Tell me I was going to a tech meetup a couple of years ago and I would have ran a mile. Tell me I was going to a tech meetup a year ago, I would have assumed you were talking about Meetdraw and still would have ran a mile.

But this weekend I found myself at Barcamp Bournemouth 5 - the fifth annual Bournemouth-based tech meetup weekend and talk-fest. It's not just for those who have found themselves based around here, though. People from far flung places (or along the south coast) came along to make the 60 or so people who knocked back a few drinks, gave talks and hacked through the night.

The format of BarCamps are pretty simple - a bunch of nerds get together in a predefined space for a day or two and organise their own talks to put on during that time. Usually you would get a bunch of different talks spanning a wide range of tech stuff, and by the sounds of it this one wasn't much different. Talks I went to ranged from defining a query structure to link the web up together, to learning the economics of start-ups.

Barcamp Talk Photo

I even did my own talk, on the stuff I learned during the development of my third year project in regards to Kinect usability, which you can see here.

There's something I didn't think I'd be doing - doing a talk on Kinect almost a year after I did any meaningful development with it. I've still been following it (and still intend on doing more stuff with it), but mostly I've been looking at usability with interfaces, which is a problem I don't think anyone's going to "solve" any time soon. But yeah, that's all in the talk. Boring.

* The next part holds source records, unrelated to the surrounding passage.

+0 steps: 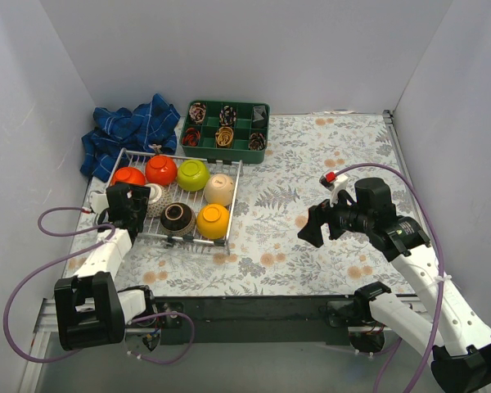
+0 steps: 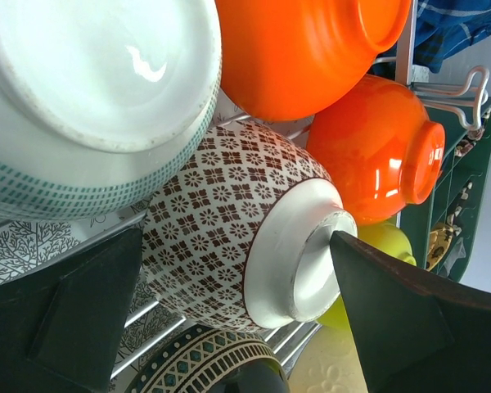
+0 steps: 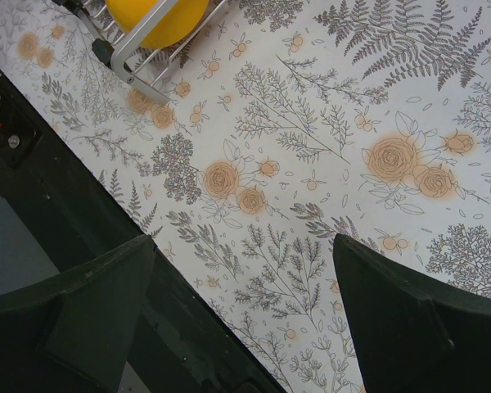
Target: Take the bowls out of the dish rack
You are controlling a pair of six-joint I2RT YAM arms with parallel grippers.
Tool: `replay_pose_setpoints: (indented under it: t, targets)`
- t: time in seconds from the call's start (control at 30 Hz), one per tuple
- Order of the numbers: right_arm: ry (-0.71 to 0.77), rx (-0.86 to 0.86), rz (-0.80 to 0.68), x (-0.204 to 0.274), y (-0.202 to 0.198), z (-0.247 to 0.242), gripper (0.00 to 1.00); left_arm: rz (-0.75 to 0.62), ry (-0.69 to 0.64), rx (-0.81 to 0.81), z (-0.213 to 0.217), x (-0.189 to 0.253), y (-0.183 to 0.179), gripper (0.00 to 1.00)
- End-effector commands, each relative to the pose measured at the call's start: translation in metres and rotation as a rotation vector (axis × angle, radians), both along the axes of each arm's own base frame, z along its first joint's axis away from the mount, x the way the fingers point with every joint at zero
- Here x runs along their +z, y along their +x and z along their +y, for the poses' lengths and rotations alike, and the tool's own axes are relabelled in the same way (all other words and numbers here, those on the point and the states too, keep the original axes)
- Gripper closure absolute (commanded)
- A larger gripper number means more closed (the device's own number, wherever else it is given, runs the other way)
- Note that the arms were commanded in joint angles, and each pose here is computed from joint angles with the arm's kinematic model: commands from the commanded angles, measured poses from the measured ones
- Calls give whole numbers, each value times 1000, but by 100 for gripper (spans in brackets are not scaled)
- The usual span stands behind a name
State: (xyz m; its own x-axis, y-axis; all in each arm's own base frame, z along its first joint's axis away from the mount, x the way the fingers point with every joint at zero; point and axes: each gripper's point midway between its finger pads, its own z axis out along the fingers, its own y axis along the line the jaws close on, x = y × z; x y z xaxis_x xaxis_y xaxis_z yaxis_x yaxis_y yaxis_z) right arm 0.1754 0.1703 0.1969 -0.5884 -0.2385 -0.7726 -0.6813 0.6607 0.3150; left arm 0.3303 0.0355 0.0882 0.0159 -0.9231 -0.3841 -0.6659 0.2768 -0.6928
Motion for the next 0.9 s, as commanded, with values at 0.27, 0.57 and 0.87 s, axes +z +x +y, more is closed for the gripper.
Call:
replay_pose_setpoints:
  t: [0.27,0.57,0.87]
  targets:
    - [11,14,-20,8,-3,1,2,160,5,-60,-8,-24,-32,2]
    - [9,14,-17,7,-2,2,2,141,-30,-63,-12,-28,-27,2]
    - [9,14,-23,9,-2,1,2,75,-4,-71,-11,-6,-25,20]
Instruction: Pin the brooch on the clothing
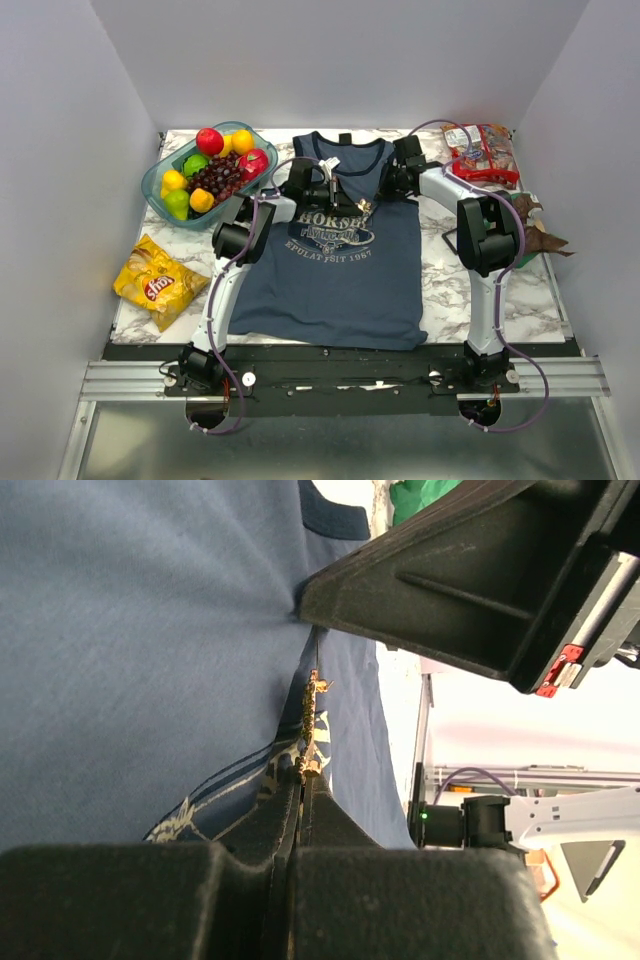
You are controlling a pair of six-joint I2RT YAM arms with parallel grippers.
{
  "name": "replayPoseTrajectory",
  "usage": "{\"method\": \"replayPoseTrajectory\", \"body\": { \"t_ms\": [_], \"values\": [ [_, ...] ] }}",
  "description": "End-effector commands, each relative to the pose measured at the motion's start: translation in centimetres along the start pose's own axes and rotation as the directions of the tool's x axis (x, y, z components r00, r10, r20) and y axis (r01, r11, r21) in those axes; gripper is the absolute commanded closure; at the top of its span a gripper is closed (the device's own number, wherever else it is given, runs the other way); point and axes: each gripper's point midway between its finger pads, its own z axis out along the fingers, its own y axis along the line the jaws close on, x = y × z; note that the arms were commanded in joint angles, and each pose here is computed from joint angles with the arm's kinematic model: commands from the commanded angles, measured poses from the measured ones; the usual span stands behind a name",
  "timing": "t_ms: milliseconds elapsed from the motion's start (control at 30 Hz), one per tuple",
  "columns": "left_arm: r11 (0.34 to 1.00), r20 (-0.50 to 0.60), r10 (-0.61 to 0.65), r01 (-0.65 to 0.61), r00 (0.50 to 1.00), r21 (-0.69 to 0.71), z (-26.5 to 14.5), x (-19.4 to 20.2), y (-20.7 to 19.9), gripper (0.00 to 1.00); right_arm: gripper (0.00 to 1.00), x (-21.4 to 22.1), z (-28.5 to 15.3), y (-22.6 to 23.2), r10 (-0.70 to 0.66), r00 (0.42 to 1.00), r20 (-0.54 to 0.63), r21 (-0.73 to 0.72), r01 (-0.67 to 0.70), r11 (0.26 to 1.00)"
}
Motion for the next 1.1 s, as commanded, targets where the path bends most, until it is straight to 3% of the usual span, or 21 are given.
{"method": "replayPoseTrajectory", "body": {
  "t_ms": [0,733,1067],
  "values": [
    [1.0,-0.054,0.006,-0.006,0.999,0.003,1.3,1.3,0.5,1.0,0.99,0.1,-0.1,1.1,0.015,1.0,-0.003,-0.062,-0.015,0.998],
    [0.999,-0.069,0.018,-0.021,0.997,-0.035,2.9,1.7,0.8,1.0,1.0,0.2,-1.3,3.1,0.017,1.0,0.008,-0.112,-0.016,0.994],
    [0.998,-0.038,0.055,-0.054,0.998,0.009,2.1,0.9,-0.6,1.0,0.99,-0.4,-2.0,3.5,0.009,1.0,0.025,-0.118,-0.006,0.993]
  ]
}}
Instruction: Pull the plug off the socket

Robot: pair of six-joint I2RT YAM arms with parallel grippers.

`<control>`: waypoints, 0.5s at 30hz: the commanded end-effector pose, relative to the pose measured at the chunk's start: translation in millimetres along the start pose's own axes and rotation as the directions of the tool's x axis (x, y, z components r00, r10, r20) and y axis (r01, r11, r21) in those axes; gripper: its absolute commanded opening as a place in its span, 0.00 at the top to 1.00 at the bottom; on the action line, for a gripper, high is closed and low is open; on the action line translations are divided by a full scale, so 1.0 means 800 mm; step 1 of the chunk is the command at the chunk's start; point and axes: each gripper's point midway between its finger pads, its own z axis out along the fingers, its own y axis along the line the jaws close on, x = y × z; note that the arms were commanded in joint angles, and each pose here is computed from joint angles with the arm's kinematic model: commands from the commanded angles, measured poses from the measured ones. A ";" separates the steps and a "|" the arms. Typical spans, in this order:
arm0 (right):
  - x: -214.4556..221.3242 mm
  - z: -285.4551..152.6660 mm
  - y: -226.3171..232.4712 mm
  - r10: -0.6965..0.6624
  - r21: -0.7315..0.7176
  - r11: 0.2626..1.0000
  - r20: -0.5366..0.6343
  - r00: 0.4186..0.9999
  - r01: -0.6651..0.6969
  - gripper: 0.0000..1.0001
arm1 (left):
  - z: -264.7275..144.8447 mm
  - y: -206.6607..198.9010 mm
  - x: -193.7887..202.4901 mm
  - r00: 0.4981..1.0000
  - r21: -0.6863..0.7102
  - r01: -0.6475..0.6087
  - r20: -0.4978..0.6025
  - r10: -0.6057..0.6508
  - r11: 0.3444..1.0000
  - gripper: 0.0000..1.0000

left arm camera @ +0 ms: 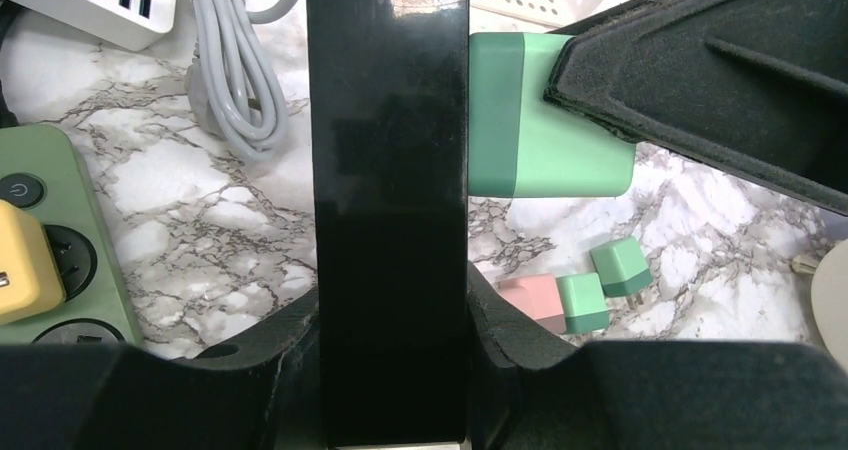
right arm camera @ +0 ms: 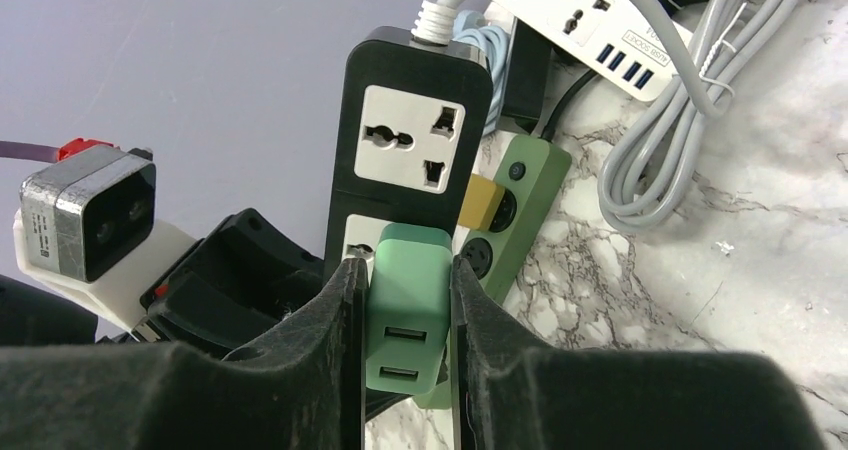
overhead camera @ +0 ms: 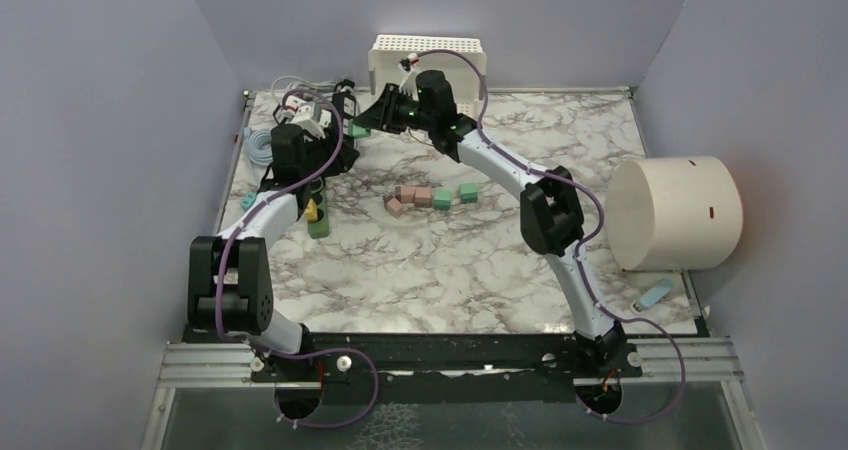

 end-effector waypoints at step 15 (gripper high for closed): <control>-0.106 -0.148 0.050 -0.022 -0.232 0.973 -0.074 0.997 0.005 0.99 | 0.010 0.082 -0.058 0.988 -0.288 0.098 0.145 -0.057 0.953 1.00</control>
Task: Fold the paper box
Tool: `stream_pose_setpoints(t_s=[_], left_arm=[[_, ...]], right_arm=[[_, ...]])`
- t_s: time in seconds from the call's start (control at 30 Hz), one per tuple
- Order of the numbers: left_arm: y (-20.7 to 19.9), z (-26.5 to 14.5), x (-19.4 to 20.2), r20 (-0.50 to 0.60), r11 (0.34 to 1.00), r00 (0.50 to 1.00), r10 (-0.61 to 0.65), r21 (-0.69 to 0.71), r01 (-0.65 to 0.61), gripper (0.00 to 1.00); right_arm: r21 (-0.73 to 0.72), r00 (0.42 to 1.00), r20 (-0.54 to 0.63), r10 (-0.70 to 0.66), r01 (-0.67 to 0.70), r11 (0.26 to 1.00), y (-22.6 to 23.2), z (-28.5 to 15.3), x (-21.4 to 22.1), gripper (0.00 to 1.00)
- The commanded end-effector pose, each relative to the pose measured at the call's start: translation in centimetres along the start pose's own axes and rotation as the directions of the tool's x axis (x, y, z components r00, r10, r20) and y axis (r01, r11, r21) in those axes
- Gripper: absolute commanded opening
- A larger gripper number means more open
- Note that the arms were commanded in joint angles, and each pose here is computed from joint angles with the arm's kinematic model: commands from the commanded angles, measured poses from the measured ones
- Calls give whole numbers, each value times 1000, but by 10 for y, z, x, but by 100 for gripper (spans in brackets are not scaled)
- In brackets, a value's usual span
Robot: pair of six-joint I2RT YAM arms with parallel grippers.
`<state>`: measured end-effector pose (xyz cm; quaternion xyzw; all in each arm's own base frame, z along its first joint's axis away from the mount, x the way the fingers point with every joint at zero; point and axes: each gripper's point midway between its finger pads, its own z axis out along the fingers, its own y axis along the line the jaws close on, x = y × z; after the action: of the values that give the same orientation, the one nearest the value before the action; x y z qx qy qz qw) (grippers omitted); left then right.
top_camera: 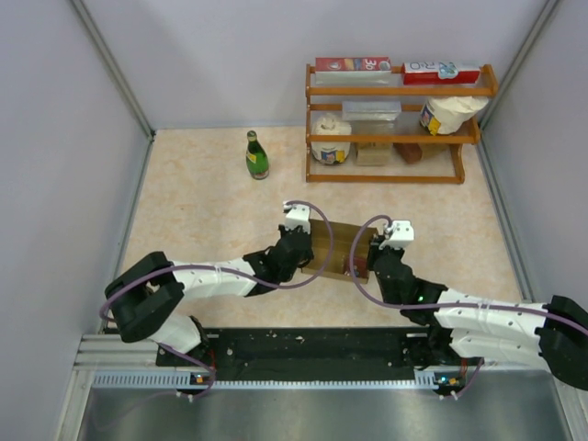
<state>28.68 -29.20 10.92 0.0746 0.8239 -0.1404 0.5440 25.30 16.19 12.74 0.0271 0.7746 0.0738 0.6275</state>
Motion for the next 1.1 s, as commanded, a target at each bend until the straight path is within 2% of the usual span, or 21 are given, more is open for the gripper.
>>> stream_pose_setpoints(t_s=[0.0,0.5,0.8,1.07], left_arm=[[1,-9,16,-38,1000,999,-18,17,19,10],[6,-26,32,-70,1000,997,-21,13,22,9],[16,-37,41,-80,1000,997,-17,11,18,9],[20,-38,48,-93,1000,996,-13,-7,13,8]], right_arm=[[-18,998,6,58,-57,998,7,-7,2,10],[15,993,-22,119,-118,993,13,-13,19,14],[56,994,-37,106,-104,993,13,-19,34,16],[84,993,-82,86,-79,993,-4,-33,42,38]])
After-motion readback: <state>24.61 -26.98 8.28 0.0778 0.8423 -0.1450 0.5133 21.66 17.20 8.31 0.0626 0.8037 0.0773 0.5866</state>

But it was that exploration I did when looking around things for the talk that spurred me back into action and doing some development in my spare time. Since starting work (through no fault of their own, I must add), doing some sort of web development stuff when I got home became bottom of my list of things to do. Now, after seeing some cool things at BarCamp, that stuff's creeping back to me.

Andy made some pretty little graphics using Unity code, Brandon showed us how a little bit of Canvas magic can turn into a multiplayer maze game and Ian made it possible for me to control a tank through my web browser. An actual tank.

While these things are all pretty awesome, I probably learned the most practical knowledge from Dom's talk on Agile. Was it technical? No, not really. But it outlined techniques you get put to good use in not just a tech environment. I've touched upon Agile before, but seeing how it's supposed to be done properly highlights just where gaps are showing in the current processes I/we go through. Pair programming being the stand out element, though, for me. I just wish we had enough people to pull it off!

All in all, go to a BarCamp. Prepare a short talk on something you're passionate about. I can guarantee you'll get something out of the time you're there, and you'll find other people who will be just as interested in your thoughts. I came out of that weekend feeling like I educated a handful of people on Kinect development which otherwise would never have thought about it. That's a win in my books.